▶ **DATA UNDER STUDY**
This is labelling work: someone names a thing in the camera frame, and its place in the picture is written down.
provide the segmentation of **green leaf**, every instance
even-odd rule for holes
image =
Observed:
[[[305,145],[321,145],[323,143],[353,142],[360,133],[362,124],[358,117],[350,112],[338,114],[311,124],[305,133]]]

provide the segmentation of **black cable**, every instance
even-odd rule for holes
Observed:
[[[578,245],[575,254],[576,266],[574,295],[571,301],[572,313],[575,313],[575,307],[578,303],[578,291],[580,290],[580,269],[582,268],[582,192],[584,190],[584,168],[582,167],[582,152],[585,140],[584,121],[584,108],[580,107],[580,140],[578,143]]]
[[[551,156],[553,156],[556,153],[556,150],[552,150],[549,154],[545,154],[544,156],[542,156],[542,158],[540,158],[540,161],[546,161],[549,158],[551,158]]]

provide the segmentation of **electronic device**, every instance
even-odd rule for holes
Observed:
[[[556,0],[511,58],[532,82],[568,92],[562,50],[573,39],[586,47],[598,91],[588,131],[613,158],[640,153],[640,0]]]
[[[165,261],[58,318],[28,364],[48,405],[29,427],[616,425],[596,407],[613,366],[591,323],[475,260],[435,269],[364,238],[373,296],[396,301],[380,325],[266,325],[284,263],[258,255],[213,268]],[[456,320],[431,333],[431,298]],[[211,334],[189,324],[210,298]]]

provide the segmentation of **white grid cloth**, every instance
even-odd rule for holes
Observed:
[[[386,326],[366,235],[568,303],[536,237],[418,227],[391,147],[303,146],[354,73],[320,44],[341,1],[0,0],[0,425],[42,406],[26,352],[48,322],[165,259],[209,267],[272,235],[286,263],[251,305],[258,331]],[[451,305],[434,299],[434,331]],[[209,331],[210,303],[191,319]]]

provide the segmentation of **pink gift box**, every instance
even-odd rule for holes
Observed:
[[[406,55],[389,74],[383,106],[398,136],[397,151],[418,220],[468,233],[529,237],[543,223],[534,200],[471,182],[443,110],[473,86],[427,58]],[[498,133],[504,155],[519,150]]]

▶ **PROBLEM**
What is needed is a word-for-word copy of all the material.

▶ **RESULT OF THIS EXERCISE**
This is labelling work: someone names a thing in the camera frame, and its place in the picture is written down.
provide the segmentation of **green leaf**, every instance
even-odd rule for holes
image =
Observed:
[[[305,145],[321,145],[323,143],[353,142],[360,133],[362,124],[358,117],[350,112],[338,114],[311,124],[305,133]]]

provide the segmentation of **black cable**, every instance
even-odd rule for holes
Observed:
[[[578,245],[575,254],[576,266],[574,295],[571,301],[572,313],[575,313],[575,307],[578,303],[578,291],[580,290],[580,269],[582,268],[582,192],[584,190],[584,168],[582,167],[582,152],[585,140],[584,121],[584,108],[580,107],[580,140],[578,143]]]
[[[551,156],[553,156],[556,153],[556,150],[552,150],[549,154],[545,154],[544,156],[542,156],[542,158],[540,158],[540,161],[546,161],[549,158],[551,158]]]

provide the segmentation of **electronic device**, every instance
even-odd rule for holes
Observed:
[[[556,0],[511,58],[532,82],[568,92],[562,50],[573,39],[586,47],[598,91],[588,131],[613,158],[640,153],[640,0]]]
[[[165,261],[58,318],[28,364],[48,405],[29,427],[616,425],[596,407],[613,366],[591,323],[475,260],[435,269],[364,238],[373,296],[396,301],[380,325],[266,325],[284,263],[258,255],[213,268]],[[456,320],[431,333],[431,298]],[[211,334],[189,324],[210,298]]]

provide the segmentation of **white grid cloth**, every instance
even-odd rule for holes
Observed:
[[[386,326],[366,235],[568,303],[536,237],[418,227],[391,147],[303,146],[354,73],[320,44],[341,1],[0,0],[0,425],[42,406],[26,352],[48,322],[165,259],[209,267],[272,235],[286,263],[251,305],[258,331]],[[451,305],[434,299],[434,331]],[[209,331],[210,303],[191,319]]]

provide the segmentation of **pink gift box**, every instance
even-odd rule for holes
Observed:
[[[406,55],[389,74],[383,106],[398,136],[397,151],[418,220],[468,233],[529,237],[543,223],[534,200],[471,182],[443,110],[473,86],[427,58]],[[498,133],[504,155],[519,150]]]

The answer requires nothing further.